- Task prompt
Once the data has been read, return all of it precisely as written.

BEGIN Data excerpt

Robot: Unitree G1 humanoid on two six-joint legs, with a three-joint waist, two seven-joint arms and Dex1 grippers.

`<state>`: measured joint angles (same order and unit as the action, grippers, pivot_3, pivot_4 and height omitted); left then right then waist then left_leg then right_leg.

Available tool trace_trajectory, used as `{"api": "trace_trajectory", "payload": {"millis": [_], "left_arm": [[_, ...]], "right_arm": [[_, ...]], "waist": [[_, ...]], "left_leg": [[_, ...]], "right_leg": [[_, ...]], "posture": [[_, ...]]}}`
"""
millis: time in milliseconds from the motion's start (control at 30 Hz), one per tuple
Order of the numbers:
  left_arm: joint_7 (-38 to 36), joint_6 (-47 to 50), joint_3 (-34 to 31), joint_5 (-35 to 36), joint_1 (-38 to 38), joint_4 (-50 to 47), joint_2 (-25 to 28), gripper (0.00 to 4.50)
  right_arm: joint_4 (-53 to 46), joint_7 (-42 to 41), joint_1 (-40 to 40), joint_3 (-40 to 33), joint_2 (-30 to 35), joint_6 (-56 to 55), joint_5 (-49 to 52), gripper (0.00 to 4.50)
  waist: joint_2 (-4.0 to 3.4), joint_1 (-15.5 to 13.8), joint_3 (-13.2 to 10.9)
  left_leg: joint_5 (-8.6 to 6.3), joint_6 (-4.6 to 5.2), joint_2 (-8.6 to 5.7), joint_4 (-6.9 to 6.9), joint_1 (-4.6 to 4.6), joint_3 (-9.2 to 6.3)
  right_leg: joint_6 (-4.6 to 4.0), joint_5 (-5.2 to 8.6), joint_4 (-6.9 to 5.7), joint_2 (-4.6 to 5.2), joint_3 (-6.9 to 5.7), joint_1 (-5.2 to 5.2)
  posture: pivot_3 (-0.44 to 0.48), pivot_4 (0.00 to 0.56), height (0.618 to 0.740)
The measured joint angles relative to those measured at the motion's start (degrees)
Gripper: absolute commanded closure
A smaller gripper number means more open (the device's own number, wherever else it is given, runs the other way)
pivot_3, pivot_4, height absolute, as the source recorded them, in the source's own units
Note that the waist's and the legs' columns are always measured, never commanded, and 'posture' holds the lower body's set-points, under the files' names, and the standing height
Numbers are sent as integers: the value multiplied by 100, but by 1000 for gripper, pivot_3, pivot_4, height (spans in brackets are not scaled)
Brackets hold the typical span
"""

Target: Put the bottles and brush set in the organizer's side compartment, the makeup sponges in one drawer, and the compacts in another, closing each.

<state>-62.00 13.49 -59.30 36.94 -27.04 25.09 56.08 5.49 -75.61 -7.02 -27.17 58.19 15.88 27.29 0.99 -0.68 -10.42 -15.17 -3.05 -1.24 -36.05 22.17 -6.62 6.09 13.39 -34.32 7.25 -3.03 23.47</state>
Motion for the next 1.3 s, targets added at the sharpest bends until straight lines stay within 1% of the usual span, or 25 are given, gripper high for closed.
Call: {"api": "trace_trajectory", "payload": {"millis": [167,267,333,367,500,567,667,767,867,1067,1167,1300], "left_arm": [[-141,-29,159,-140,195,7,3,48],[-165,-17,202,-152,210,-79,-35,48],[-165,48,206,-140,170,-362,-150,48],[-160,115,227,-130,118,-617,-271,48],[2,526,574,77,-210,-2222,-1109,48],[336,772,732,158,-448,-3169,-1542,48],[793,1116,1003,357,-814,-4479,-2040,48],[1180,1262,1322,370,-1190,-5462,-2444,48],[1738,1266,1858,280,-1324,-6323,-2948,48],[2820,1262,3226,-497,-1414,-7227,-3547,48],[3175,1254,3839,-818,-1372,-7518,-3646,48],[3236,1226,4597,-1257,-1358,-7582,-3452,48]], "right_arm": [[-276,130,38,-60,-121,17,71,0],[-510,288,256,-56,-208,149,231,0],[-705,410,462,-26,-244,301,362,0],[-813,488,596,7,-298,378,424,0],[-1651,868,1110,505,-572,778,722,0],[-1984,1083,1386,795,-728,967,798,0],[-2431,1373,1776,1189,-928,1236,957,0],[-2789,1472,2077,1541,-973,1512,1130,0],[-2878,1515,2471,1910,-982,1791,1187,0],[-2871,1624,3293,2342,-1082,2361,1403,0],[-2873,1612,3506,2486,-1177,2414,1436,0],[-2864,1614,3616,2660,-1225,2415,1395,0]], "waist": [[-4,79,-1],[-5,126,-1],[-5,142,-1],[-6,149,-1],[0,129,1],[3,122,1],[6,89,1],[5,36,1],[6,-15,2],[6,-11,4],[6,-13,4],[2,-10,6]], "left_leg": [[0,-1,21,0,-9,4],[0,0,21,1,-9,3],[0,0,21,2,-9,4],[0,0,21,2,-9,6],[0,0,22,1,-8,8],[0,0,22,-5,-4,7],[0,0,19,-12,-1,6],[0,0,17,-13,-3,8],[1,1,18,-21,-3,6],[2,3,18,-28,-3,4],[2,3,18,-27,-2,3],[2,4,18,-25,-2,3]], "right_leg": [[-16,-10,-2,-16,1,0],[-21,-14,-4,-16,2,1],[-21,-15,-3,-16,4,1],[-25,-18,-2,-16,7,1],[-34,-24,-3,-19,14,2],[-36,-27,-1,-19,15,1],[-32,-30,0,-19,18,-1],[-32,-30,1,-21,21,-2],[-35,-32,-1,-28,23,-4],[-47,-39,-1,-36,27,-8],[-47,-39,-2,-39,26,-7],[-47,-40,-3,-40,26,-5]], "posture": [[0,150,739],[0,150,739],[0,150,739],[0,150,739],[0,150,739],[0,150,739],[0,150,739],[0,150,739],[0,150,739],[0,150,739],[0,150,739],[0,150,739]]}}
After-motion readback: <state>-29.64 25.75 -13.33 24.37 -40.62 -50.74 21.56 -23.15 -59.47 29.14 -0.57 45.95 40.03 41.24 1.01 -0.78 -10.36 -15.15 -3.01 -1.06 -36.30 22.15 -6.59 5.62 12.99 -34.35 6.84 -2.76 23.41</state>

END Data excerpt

- Exercise response
Robot: Unitree G1 humanoid on two six-joint legs, with a three-joint waist, two seven-joint arms and Dex1 grippers.

`<state>`: measured joint angles (same order and unit as the action, grippers, pivot_3, pivot_4 and height omitted); left then right then waist then left_leg then right_leg.

Available tool trace_trajectory, used as `{"api": "trace_trajectory", "payload": {"millis": [_], "left_arm": [[_, ...]], "right_arm": [[_, ...]], "waist": [[_, ...]], "left_leg": [[_, ...]], "right_leg": [[_, ...]], "posture": [[_, ...]]}}`
"""
millis: time in milliseconds from the motion's start (control at 30 Hz), one per tuple
Order of the numbers:
  left_arm: joint_7 (-38 to 36), joint_6 (-47 to 50), joint_3 (-34 to 31), joint_5 (-35 to 36), joint_1 (-38 to 38), joint_4 (-50 to 47), joint_2 (-25 to 28), gripper (0.00 to 4.50)
  right_arm: joint_4 (-53 to 46), joint_7 (-42 to 41), joint_1 (-40 to 40), joint_3 (-40 to 33), joint_2 (-30 to 35), joint_6 (-56 to 55), joint_5 (-49 to 52), gripper (0.00 to 4.50)
  waist: joint_2 (-4.0 to 3.4), joint_1 (-15.5 to 13.8), joint_3 (-13.2 to 10.9)
  left_leg: joint_5 (-8.6 to 6.3), joint_6 (-4.6 to 5.2), joint_2 (-8.6 to 5.7), joint_4 (-6.9 to 6.9), joint_1 (-4.6 to 4.6), joint_3 (-9.2 to 6.3)
  right_leg: joint_6 (-4.6 to 4.0), joint_5 (-5.2 to 8.6), joint_4 (-6.9 to 5.7), joint_2 (-4.6 to 5.2), joint_3 (-6.9 to 5.7), joint_1 (-5.2 to 5.2)
  posture: pivot_3 (-0.44 to 0.48), pivot_4 (0.00 to 0.56), height (0.618 to 0.740)
The measured joint angles relative to those measured at the motion's start (degrees)
Gripper: absolute commanded closure
A smaller gripper number means more open (the device's own number, wherever else it is given, runs the other way)
pivot_3, pivot_4, height absolute, as the source recorded them, in the source's own units
Note that the waist's and the legs' columns are always measured, never commanded, and 'posture' holds the lower body's set-points, under the files' names, and the standing height
Numbers are sent as integers: the value multiplied by 100, but by 1000 for gripper, pivot_3, pivot_4, height (spans in brackets are not scaled)
Brackets hold the typical span
"""

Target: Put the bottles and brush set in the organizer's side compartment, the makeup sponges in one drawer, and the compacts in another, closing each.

<state>-62.00 13.49 -59.30 36.94 -27.04 25.09 56.08 5.49 -75.61 -7.02 -27.17 58.19 15.88 27.29 0.99 -0.68 -10.42 -15.17 -3.05 -1.24 -36.05 22.17 -6.62 6.09 13.39 -34.32 7.25 -3.03 23.47</state>
Motion for the next 1.3 s, targets added at the sharpest bends until straight lines stay within 1% of the usual span, or 25 are given, gripper high for closed.
Call: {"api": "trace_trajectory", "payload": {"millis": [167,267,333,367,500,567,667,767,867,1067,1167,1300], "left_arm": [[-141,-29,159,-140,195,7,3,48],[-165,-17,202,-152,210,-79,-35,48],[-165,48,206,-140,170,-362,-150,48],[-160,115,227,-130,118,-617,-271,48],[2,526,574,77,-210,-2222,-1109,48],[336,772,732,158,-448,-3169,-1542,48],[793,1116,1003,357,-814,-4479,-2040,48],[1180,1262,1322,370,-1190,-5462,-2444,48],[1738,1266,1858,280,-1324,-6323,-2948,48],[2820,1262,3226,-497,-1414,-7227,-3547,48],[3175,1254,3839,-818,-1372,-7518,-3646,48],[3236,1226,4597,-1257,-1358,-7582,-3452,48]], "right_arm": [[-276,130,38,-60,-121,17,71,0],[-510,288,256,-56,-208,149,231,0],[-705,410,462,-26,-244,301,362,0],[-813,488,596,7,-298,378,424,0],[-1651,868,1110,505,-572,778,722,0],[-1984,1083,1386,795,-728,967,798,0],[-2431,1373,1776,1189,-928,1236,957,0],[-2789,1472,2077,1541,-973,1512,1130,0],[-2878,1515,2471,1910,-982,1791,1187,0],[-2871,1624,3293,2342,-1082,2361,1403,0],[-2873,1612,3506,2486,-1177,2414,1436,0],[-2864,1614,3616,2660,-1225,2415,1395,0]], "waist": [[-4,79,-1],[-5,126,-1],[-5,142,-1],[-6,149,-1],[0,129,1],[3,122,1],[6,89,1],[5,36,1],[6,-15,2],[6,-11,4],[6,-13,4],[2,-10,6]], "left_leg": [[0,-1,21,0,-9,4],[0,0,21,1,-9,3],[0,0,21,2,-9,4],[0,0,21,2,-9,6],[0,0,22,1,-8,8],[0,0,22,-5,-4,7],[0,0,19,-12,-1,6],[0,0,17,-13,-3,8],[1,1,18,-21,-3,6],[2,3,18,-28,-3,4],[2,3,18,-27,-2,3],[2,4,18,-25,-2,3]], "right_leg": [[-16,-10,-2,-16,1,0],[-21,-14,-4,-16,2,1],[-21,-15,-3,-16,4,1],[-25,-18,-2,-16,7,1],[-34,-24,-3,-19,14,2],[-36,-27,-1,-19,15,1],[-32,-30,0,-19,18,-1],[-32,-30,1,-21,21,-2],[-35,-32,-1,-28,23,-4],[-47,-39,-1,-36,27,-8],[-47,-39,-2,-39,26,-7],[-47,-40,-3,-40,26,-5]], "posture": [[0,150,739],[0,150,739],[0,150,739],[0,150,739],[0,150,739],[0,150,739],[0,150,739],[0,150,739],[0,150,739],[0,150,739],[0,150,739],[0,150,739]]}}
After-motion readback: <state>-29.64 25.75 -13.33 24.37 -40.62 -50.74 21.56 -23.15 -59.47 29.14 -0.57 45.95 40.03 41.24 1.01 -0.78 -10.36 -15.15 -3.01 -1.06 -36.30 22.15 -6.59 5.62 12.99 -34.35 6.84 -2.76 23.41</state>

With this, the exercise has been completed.